- _Task statement_:
Set down, character for character, everything in the records below from the line holding "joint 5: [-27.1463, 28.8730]" down to the line holding "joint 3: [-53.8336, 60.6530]", and no other line.

- _Data section_:

------------------------------------------------

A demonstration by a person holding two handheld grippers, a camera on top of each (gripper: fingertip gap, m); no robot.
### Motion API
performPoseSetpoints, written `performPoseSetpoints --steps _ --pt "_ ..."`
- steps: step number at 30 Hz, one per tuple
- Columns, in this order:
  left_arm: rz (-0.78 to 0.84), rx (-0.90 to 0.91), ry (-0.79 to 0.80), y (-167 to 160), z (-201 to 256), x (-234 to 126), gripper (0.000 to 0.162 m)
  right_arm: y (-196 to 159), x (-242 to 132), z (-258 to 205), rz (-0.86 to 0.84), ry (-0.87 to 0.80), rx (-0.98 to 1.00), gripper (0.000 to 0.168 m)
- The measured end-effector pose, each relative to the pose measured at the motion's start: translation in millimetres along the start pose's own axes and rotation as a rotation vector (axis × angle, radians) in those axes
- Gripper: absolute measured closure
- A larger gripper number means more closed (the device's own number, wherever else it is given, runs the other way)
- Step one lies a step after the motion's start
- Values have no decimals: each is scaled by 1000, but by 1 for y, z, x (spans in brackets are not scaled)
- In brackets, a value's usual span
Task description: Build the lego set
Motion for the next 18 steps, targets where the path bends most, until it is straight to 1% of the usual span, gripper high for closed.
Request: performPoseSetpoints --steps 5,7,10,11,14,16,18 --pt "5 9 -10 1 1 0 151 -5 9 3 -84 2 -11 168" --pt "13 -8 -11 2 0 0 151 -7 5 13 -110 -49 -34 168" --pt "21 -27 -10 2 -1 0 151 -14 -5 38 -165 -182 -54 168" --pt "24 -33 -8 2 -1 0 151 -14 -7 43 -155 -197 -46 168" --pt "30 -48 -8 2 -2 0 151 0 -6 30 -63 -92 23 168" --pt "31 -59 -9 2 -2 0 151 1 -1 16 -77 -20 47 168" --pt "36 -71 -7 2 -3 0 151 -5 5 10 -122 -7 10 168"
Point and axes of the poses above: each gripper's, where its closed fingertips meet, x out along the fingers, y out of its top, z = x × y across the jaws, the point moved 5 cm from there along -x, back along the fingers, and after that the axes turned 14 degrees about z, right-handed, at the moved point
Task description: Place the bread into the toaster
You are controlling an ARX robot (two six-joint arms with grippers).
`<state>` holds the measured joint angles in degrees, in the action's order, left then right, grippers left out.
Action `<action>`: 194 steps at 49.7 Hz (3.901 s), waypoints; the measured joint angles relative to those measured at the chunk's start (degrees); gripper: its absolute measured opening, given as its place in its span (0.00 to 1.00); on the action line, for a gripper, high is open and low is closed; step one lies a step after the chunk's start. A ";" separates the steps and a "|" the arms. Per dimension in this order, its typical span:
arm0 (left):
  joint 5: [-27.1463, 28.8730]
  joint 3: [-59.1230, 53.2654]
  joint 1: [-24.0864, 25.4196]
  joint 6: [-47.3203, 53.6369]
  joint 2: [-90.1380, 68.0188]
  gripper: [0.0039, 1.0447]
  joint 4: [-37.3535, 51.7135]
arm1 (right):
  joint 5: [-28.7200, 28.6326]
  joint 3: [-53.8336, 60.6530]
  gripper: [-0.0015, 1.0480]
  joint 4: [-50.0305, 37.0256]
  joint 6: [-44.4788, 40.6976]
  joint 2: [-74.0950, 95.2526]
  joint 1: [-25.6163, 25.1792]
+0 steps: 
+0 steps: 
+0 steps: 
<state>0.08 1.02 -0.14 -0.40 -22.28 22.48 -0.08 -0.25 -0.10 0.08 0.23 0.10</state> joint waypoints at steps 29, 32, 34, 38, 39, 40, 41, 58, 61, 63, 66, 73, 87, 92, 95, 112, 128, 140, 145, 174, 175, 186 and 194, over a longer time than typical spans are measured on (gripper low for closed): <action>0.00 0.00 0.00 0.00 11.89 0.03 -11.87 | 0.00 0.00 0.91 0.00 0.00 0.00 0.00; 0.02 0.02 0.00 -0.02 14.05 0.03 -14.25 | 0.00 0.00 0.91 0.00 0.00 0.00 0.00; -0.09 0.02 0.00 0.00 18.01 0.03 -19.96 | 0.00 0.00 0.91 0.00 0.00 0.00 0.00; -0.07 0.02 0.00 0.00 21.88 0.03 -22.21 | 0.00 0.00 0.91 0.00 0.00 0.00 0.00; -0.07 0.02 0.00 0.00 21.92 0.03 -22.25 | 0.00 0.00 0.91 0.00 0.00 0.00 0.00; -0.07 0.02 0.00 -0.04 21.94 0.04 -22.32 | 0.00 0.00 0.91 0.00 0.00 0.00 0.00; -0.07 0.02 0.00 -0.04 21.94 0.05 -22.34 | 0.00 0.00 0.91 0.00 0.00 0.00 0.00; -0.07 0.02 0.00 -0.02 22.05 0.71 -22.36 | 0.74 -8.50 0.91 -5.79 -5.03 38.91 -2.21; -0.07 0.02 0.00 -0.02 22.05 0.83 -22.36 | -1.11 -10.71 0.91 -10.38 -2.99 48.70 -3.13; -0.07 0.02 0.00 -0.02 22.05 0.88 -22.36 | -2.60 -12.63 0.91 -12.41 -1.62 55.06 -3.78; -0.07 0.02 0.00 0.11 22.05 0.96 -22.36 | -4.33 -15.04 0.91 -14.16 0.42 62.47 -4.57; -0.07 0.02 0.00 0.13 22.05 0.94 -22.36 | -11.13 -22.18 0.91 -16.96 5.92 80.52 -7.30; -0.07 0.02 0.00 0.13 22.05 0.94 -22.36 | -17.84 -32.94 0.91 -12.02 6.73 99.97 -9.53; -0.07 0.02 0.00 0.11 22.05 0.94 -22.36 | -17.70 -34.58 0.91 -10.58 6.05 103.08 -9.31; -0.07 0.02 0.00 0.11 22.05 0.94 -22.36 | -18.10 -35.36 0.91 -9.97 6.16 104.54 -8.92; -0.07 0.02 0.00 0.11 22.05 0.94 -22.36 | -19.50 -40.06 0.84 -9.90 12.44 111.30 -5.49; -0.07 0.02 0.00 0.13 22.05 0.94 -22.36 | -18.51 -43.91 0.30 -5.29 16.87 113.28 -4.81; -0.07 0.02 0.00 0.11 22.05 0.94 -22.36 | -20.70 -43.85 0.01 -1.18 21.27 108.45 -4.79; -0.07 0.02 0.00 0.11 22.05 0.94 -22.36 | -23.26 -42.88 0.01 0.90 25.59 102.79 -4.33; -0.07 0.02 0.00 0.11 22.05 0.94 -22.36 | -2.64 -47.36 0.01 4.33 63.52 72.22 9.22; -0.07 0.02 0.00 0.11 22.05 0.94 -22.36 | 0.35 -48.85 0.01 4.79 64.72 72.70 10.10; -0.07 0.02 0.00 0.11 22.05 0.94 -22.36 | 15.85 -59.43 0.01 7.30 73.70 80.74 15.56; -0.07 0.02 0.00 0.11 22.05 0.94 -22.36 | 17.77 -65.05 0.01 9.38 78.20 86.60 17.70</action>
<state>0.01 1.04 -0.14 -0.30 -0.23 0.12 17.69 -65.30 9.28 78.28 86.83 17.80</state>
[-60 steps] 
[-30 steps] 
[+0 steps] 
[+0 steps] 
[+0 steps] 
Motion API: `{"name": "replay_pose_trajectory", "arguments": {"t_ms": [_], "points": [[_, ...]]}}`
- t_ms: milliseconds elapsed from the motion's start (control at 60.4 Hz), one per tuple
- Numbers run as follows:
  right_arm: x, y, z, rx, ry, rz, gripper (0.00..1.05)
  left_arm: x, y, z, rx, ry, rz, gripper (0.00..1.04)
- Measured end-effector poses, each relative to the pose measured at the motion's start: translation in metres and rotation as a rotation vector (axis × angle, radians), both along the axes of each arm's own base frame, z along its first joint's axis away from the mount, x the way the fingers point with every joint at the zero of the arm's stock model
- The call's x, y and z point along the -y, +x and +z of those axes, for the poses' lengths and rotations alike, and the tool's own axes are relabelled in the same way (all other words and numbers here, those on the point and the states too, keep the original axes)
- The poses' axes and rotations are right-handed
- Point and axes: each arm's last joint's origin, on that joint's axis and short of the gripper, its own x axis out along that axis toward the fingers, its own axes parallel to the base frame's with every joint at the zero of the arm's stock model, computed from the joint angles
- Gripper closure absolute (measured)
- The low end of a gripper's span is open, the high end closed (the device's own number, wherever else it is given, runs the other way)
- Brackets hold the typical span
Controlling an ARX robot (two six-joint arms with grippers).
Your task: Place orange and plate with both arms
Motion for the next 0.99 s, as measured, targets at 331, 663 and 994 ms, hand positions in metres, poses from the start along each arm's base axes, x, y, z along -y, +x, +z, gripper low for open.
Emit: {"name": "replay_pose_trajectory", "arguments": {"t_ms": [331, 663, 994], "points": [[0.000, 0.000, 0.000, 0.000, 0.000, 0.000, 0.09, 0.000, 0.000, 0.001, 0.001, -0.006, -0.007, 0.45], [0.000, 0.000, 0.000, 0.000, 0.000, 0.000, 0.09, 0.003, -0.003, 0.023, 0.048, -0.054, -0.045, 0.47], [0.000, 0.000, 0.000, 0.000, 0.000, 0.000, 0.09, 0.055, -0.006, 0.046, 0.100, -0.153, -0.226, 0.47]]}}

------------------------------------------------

- _Answer box_:
  joint 5: [-27.1463, 28.8730]
  joint 3: [-59.1230, 53.2654]
  joint 1: [-24.0864, 25.4196]
  joint 6: [-47.3203, 53.6369]
  joint 2: [-90.1380, 68.0188]
  gripper: [0.0039, 1.0447]
  joint 4: [-37.3535, 51.7135]
arm1 (right):
  joint 5: [-28.7200, 28.6326]
  joint 3: [-53.8336, 60.6530]

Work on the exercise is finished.